Comment raconter les secousses de l’Histoire alors que celle-ci déroule toujours son flot d’événements tragiques ? En regardant par le petit bout de la lorgnette, semble répondre Mohammad Rasoulof. Le cinéaste iranien, qui vient de fuir son pays à pied pour éviter une énième peine de prison, examine le politique par le biais de l’intime avec ses magnifiques Graines du figuier sauvage.
Soit une famille avec le père, Iman, tout juste promu enquêteur, sa femme Najmeh, qui le sert sans compter, et ses deux filles adolescentes, Sana et Rezvan.

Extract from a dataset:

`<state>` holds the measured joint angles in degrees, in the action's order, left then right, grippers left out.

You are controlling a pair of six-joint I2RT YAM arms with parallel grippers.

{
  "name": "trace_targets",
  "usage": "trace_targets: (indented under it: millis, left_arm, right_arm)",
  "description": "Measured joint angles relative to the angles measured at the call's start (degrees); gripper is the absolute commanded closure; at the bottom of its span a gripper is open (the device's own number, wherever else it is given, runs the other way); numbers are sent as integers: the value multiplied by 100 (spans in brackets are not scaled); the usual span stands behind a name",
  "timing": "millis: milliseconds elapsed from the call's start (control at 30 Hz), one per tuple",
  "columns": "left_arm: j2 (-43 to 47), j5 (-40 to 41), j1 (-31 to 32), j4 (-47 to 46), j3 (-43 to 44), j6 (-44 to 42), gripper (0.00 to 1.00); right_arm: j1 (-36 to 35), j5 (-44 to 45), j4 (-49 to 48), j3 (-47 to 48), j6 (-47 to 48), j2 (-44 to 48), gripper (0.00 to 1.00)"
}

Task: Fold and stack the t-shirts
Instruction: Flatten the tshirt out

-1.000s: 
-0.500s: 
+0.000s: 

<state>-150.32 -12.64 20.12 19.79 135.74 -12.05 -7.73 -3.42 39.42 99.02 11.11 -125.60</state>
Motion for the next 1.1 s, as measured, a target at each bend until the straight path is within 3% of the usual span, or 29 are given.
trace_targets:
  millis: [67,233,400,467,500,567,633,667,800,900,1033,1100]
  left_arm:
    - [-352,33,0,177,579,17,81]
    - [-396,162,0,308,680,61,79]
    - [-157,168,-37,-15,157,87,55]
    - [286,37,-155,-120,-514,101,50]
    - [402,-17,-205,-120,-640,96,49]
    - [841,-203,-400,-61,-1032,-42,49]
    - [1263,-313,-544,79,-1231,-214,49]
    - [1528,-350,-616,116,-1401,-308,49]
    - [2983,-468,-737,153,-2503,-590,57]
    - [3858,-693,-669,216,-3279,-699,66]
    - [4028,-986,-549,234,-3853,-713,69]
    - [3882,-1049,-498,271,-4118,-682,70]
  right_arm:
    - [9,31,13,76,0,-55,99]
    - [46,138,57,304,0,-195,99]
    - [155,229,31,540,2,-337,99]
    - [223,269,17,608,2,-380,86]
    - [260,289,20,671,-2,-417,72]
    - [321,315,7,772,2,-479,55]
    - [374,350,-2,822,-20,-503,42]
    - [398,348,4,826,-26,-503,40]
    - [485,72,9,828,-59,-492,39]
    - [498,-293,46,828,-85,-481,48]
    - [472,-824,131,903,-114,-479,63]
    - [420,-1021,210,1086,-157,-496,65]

Alors que la mort d’une jeune femme pendant son arrestation pour « port de vêtements inappropriés » provoque une vague de manifestations durement réprimées, le patriarche passe son temps à prononcer des condamnations. Son épouse consacre le sien à s’inquiéter et juger les manifestants tandis que ses filles, elles, secourent une amie gravement blessée. Tout s’emballe lorsque le révolver d’Iman, symbole de sa réussite sociale, disparaît, et que ses soupçons se portent sur sa progéniture.
Devant la caméra de Mohammad Rasoulof, la famille se transforme en un précipité de la société iranienne. La déchirure est générationnelle, entre des parents accrochés à la télévision et aux valeurs conservatrices, et des filles amatrices de vernis à ongles et de réseaux sociaux. Elle est aussi genrée, et le cinéaste zoome encore un peu plus pour le montrer en se concentrant sur les mains de ses personnages. Celles des femmes font à manger, la vaisselle, caressent, lavent et réparent un visage brisé par des tirs de chevrotine. Celles de l’homme menacent et comptent les balles. Incapable d’embrasser ses enfants et d’aimer correctement son épouse, Iman devient l’incarnation de ce régime qu’il contribue à faire tourner.
Mais on aurait tort de considérer Les graines du figuier comme un film purement programmatique. S’il reconnaît volontiers la puissance inégalable de la réalité, en réservant une large place à des vidéos d’archives du mouvement « Femme, vie, liberté », Rasoulof soigne sa mise en scène et sa photographie. De sa première séquence de conduite dans l’obscurité jusqu’à une course-poursuite aux élans kubrickiens dans une cité en ruines, le cinéaste ne sacrifie jamais le geste de cinéma sur l’autel de la politique.